The first chapter SQL Injection
Security Configuration and programming security is not foolproof method, an attacker can often find a new breakthrough by temptations of vulnerability, even 0days.
The following summarizes the following common vulnerabilities, can pay attention to in their daily development and maintenance work.
* Talk to an old friend: SQL injection vulnerability
Years ago I was an undergraduate junior year when he did the experiment again offensive and defensive about SQL injection, SQL injection in WEB1.0 era is a very common means of attack, especially some ancient times ASP, PHP sites, they often are injection mention the right.
Simply put SQL injection is to use the url parameter request, constantly trying to get database information from the field to guess, speculate table, even to the last storm the library to get background administrator account password.
Common types
A. injection given
assuming that the parameters may be delivered url, such as:
https://learnhackerphp.com/search?username=freephp
The original sql is:
select * from users where name = 'freephp'
However, we view the input box in the browser:
The sql statement becomes:
select * from users where name='frephp'lol'
This causes the sql statement execution error, if we opened the error debugging, error may stack the database will print the page to the browser, which can be exploited ulterior motives generation.

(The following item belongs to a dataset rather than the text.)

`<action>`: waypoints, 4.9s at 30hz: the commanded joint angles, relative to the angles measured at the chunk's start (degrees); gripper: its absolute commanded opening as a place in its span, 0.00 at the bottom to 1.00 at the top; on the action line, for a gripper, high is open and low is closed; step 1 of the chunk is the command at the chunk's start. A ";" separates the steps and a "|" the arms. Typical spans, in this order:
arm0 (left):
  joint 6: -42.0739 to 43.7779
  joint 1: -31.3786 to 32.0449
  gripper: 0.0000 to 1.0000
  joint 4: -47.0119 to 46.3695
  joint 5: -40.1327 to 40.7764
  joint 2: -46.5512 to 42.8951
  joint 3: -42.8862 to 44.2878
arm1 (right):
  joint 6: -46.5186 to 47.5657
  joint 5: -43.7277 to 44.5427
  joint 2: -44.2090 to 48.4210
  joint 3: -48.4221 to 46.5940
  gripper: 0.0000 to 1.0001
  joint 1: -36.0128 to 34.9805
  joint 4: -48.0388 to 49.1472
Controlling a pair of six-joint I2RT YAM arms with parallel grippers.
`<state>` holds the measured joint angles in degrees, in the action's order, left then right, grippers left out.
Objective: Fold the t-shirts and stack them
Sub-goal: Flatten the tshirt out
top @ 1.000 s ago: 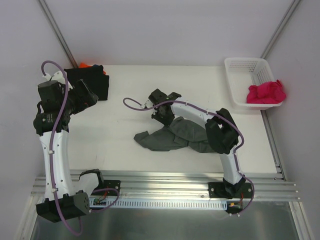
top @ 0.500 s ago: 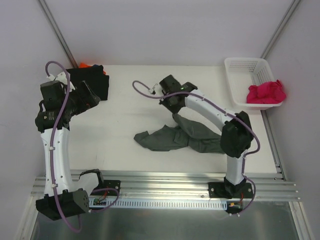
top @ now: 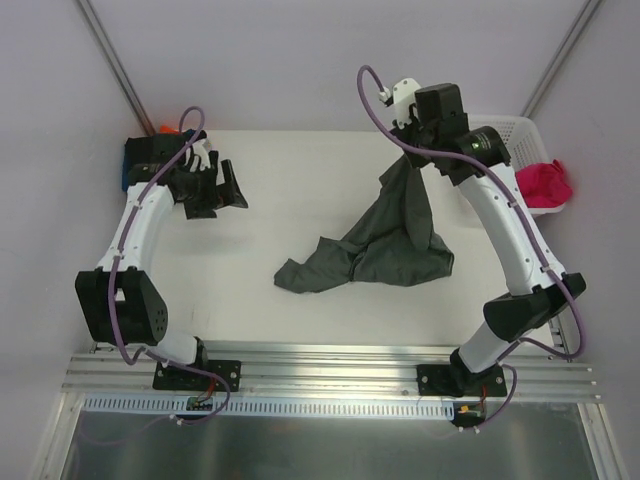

Set display_errors = Off after a certain line on the site.
B. ordinary injection
Examples are as follows:
https://localhost/search.php?name=name' OR 'a'='a
最终SQL为:
select * from user whre name=' name' OR 'a' ='a'
This became a universal query, you can be found in any of the data you want, using the union and compound statements, and even can get to any data in the database.
C. implicit type injection
First look at the default MySQL query optimizer processed into the Senate:
| Input Type | Table Field Type | Type after conversion |
|---|---|---|
| NULL | Any type | NULL |
| STRING | STRING | STRING |
| INT | INT | INT |
| INT | STRING | DOUBLE |
| INT | DOUBLE | DOUBLE |
| INT | TIMESTAMP | TIMESTAMP |
| Any type | DECIMAL | DECIMAL |
| Any type | Hex | Binary |
Write the following sql:
select * from user whre address=0
You can get all the data to the table
D. no routine way of temptation
For example, a number of other additional execute commands in SQL statements which, such as:
select * from user where if (MID(version(), 1, 1) LIKE 5, sleep(5), 1)
If we really let MySQL query sleep 5 seconds, indicating that MySQL version 5.
Finished common SQL injection, then how to prevent it. In fact, PHP has provided some excellent pretreatment.
You can use PDO or mysqli * family of functions, for precompiled sql statement, to prevent sql injection.
<?php
require_once('../conf/db.php');
$pdo = new PDO($dns, $user, $password);
// ... some logic codes
$sql = 'insert into user (name,address) values(:name,:address)';
$stmt = $pdo->prepare($sql);
$name = "freephp'hack";
$address= "CDC,china";
// 绑定参数
$stmt->bindParam(':name', $name);
$stmt->bindParam(':address', $address);
$stmt->execute();
if ($stmt->errorCode() == 0) {
echo "insert success";
} else {
print_r($stmt->errorInfo());
}However, in default, the PDO is not really make MySQL execution of prepared statement, be sure to add the following code:
$pdo->setAttribute(PDO::ATTR_EMULATE_PREPARES, false);
$pdo->setAttribute(PDO::ATTR_ERRMODE, PDO:ERRMODE_EXCEPTION);
In addition, we should also determine the parameters for the user, such as the validity of judgment, determine the type, even add some type of effective array of constraints.
Do not trust any data from the user, never leave a pessimistic lock, even if you are a doomed optimist.